— What is needed —
List every line in this data where the string "body" occurs.

[Start of Attachment]

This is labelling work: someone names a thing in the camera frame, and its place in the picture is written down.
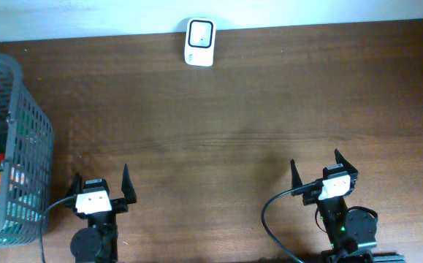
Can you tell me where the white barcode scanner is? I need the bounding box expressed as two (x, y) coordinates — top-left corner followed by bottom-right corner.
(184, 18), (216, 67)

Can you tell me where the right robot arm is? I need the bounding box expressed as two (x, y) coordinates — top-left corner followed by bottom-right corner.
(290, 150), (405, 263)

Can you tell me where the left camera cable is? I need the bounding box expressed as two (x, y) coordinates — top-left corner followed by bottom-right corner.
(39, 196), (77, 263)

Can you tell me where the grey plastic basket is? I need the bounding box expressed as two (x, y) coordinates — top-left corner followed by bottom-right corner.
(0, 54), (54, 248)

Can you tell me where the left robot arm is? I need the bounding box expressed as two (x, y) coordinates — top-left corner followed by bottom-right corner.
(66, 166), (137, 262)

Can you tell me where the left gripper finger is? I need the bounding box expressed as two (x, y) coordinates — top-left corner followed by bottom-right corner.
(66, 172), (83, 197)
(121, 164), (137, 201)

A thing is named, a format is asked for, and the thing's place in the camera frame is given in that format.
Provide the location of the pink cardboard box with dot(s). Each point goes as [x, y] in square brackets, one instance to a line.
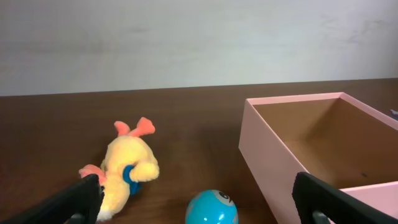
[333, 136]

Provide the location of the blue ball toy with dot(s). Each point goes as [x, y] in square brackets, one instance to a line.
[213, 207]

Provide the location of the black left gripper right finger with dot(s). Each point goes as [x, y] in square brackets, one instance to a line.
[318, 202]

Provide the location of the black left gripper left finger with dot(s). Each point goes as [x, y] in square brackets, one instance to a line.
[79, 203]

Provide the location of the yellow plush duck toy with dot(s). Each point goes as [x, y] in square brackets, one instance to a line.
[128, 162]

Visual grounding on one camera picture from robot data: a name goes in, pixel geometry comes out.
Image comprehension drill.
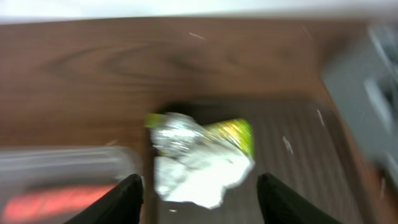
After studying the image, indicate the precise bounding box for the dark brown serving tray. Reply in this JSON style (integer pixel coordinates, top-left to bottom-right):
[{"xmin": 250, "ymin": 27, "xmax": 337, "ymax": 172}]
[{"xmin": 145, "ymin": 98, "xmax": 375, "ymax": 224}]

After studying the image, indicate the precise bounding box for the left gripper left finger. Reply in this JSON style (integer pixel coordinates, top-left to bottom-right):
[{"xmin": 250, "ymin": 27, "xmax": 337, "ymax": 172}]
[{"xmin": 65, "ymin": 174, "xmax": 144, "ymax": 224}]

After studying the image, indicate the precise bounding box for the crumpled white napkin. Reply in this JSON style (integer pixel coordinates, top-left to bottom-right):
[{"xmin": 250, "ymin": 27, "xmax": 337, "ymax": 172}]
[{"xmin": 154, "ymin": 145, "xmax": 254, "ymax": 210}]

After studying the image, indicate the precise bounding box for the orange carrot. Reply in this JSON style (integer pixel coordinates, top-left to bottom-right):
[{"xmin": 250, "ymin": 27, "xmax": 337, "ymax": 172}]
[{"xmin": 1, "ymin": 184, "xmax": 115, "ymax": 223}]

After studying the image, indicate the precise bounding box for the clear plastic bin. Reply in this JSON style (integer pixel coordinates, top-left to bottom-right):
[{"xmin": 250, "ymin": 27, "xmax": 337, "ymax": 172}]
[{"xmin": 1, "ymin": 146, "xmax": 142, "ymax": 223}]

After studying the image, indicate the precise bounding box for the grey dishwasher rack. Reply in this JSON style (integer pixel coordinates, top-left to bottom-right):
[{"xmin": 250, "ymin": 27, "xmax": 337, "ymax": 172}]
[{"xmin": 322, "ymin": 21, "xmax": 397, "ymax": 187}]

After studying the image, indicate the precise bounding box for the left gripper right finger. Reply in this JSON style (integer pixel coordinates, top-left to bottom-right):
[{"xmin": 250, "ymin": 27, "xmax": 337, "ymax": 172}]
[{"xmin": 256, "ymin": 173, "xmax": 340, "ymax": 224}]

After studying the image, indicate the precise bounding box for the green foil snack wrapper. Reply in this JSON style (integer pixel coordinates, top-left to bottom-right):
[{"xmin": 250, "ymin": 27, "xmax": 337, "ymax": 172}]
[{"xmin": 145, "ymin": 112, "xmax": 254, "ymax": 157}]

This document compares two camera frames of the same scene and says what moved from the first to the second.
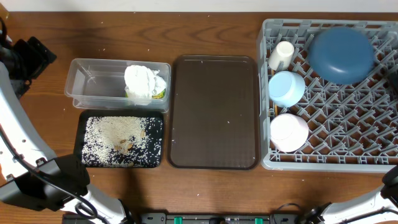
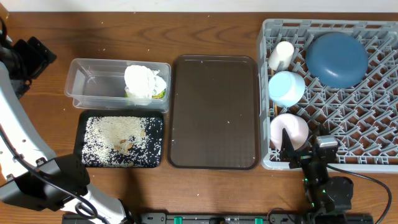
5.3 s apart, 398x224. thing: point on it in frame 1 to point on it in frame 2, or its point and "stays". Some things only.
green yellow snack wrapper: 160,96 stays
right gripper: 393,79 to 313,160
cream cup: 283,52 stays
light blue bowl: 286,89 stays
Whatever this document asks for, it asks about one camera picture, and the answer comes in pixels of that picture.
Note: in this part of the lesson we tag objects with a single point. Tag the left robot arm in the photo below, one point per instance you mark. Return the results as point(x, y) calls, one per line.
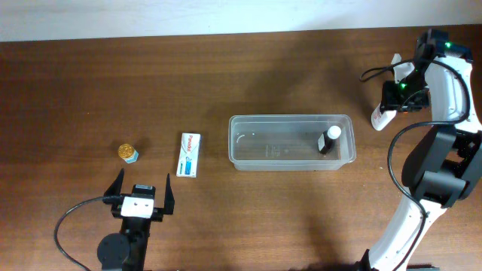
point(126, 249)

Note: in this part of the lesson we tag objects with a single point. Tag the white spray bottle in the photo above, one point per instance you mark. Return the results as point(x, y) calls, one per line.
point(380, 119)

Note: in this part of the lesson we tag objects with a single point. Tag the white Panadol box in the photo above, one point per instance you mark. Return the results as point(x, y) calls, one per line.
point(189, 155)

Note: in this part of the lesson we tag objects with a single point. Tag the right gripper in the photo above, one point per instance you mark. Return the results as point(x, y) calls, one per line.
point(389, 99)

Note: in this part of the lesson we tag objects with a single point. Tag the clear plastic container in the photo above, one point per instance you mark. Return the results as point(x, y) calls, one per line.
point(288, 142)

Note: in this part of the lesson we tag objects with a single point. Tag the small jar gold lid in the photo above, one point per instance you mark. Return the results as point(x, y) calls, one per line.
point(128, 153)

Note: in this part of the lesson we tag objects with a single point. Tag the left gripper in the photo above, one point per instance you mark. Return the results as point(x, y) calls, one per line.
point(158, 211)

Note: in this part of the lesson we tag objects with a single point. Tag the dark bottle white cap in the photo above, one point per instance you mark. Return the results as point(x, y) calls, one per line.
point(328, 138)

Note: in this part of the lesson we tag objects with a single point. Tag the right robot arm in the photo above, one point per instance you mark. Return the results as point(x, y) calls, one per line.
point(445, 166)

[End of Attachment]
[Start of Attachment]

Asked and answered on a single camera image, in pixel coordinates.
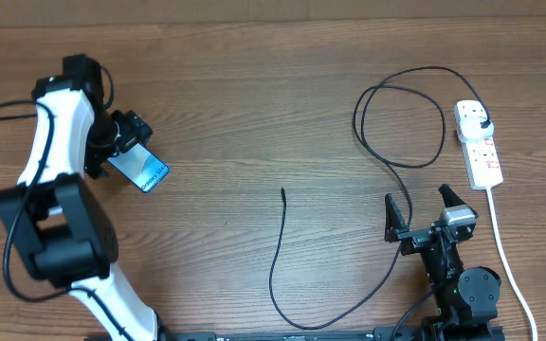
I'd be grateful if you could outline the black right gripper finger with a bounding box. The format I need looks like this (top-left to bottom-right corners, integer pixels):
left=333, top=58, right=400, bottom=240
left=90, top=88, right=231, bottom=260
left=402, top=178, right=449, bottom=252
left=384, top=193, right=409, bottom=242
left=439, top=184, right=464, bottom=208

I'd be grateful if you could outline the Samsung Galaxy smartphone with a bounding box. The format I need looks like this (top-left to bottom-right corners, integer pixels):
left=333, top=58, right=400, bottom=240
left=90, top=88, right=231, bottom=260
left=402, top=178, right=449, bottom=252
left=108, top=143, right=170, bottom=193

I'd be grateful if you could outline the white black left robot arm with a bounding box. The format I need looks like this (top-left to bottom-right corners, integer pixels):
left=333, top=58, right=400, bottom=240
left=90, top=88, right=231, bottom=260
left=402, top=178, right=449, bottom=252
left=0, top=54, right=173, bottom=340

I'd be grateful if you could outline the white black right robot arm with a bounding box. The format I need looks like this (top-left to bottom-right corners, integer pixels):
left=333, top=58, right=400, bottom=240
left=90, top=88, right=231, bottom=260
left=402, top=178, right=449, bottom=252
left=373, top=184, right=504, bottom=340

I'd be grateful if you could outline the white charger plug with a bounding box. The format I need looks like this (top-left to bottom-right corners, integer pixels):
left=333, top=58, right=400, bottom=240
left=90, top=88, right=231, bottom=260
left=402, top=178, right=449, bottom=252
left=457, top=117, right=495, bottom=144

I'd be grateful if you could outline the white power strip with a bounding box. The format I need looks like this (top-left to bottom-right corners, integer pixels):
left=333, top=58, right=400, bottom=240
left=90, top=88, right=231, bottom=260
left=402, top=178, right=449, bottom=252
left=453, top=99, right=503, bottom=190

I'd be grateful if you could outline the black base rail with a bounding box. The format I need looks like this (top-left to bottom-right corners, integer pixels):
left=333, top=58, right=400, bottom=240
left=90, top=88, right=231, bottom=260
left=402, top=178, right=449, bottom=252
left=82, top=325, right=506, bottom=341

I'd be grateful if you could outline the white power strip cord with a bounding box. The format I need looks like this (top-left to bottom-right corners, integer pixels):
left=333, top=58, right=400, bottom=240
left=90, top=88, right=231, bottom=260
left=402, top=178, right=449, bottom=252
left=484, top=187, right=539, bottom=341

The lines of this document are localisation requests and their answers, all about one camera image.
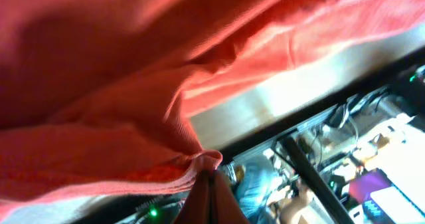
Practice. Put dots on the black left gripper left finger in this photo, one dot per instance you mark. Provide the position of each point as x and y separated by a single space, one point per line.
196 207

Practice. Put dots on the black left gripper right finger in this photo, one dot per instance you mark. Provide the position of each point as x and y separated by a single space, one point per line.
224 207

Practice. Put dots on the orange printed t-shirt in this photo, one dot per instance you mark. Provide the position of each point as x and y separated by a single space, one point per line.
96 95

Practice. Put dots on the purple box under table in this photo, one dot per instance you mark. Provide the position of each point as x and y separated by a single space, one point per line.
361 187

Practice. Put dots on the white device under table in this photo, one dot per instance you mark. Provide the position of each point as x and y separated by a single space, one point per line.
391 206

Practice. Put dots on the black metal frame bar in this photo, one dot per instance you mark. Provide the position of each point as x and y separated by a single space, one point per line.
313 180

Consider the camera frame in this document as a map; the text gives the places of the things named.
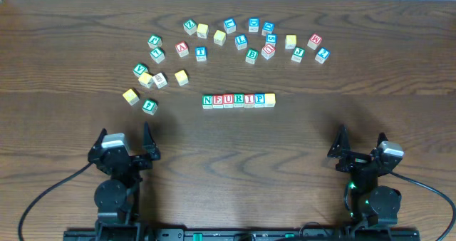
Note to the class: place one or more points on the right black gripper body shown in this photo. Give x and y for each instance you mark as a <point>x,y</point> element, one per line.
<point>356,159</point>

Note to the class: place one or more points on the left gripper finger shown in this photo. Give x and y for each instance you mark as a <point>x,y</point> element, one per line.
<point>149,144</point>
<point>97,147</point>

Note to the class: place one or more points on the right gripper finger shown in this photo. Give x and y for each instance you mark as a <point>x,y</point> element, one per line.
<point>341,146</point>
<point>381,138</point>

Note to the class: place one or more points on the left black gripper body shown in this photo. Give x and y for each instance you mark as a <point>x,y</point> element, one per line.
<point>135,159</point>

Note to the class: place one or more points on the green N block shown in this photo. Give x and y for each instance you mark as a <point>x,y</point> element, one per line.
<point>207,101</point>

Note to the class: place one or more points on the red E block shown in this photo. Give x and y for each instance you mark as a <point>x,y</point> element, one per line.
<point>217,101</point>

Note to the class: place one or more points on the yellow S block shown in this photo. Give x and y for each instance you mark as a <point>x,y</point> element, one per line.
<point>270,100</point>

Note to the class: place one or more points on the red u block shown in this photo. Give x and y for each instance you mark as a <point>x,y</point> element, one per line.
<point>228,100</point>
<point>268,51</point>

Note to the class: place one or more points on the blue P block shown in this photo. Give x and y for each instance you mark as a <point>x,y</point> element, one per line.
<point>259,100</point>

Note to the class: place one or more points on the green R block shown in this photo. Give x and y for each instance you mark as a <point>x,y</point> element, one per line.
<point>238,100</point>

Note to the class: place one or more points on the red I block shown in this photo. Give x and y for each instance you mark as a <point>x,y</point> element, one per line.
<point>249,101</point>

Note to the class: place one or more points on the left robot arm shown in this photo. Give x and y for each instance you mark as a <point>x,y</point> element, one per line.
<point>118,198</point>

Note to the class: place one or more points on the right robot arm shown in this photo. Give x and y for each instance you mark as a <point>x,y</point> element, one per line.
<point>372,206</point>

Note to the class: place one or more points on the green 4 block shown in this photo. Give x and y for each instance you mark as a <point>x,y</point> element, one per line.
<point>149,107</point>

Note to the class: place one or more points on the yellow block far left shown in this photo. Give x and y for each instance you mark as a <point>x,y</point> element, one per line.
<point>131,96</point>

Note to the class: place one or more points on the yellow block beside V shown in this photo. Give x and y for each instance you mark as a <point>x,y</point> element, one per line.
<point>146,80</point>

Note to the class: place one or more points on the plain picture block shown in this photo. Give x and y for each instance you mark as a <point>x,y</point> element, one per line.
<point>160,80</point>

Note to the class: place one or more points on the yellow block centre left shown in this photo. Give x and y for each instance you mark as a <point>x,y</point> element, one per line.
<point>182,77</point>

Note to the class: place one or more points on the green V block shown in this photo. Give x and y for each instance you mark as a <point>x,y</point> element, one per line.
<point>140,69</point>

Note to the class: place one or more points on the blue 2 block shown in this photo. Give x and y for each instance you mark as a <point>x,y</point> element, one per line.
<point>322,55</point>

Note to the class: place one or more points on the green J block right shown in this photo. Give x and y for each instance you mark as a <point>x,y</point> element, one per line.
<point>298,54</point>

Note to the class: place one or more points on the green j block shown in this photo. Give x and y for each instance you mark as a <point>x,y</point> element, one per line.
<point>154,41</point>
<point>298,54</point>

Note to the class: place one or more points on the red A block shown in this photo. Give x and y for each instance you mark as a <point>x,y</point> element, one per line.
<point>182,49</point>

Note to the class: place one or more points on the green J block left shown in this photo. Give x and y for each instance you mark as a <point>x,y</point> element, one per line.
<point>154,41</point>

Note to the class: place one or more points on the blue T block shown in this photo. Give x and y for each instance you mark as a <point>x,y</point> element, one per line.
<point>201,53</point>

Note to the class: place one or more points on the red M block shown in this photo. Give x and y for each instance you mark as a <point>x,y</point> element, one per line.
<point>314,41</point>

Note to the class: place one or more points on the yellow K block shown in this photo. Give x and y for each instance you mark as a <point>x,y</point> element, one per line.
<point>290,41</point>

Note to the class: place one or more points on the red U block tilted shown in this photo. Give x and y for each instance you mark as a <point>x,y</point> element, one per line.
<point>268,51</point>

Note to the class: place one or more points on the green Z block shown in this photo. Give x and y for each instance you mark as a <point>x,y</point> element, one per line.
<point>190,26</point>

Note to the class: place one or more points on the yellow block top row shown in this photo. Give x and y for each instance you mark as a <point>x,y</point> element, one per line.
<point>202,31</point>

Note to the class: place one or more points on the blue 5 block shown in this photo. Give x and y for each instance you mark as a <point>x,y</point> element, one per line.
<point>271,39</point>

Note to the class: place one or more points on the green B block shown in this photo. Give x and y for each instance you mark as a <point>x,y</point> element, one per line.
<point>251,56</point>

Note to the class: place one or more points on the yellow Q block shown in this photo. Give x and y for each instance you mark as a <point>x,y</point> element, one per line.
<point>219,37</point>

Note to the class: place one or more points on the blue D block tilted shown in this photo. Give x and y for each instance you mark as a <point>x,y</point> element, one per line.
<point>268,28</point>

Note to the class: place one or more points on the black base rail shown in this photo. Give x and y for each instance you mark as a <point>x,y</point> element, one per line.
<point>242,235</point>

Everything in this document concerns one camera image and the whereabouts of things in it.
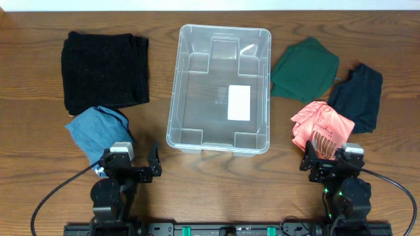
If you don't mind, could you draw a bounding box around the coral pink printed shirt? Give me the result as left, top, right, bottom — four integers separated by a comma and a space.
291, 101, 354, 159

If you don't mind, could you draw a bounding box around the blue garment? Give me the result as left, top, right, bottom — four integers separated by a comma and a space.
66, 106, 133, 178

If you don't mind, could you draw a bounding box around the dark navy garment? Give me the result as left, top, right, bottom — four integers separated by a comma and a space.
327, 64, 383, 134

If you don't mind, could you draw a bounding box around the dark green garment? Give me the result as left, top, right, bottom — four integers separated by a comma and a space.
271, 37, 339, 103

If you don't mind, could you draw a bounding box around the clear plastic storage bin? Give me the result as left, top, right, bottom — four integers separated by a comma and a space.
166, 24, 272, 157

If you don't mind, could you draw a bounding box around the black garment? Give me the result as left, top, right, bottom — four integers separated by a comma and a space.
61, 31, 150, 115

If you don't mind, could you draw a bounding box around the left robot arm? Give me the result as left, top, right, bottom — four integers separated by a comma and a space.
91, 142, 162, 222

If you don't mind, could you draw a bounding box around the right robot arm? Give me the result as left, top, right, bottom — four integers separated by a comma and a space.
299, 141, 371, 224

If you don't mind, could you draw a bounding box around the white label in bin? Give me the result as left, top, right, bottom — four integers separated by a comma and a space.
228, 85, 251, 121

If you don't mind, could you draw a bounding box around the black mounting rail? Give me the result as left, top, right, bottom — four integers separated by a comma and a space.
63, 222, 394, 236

[End of Attachment]

— Exercise result —
Note to the class: place one or more points on the right black gripper body shown in this photo. Give x and y for each instance you mark as a <point>x,y</point> element, one per line.
Note to the class: place one or more points on the left black gripper body shown in this photo. Give x and y for each instance you mark as a <point>x,y</point> element, one per line.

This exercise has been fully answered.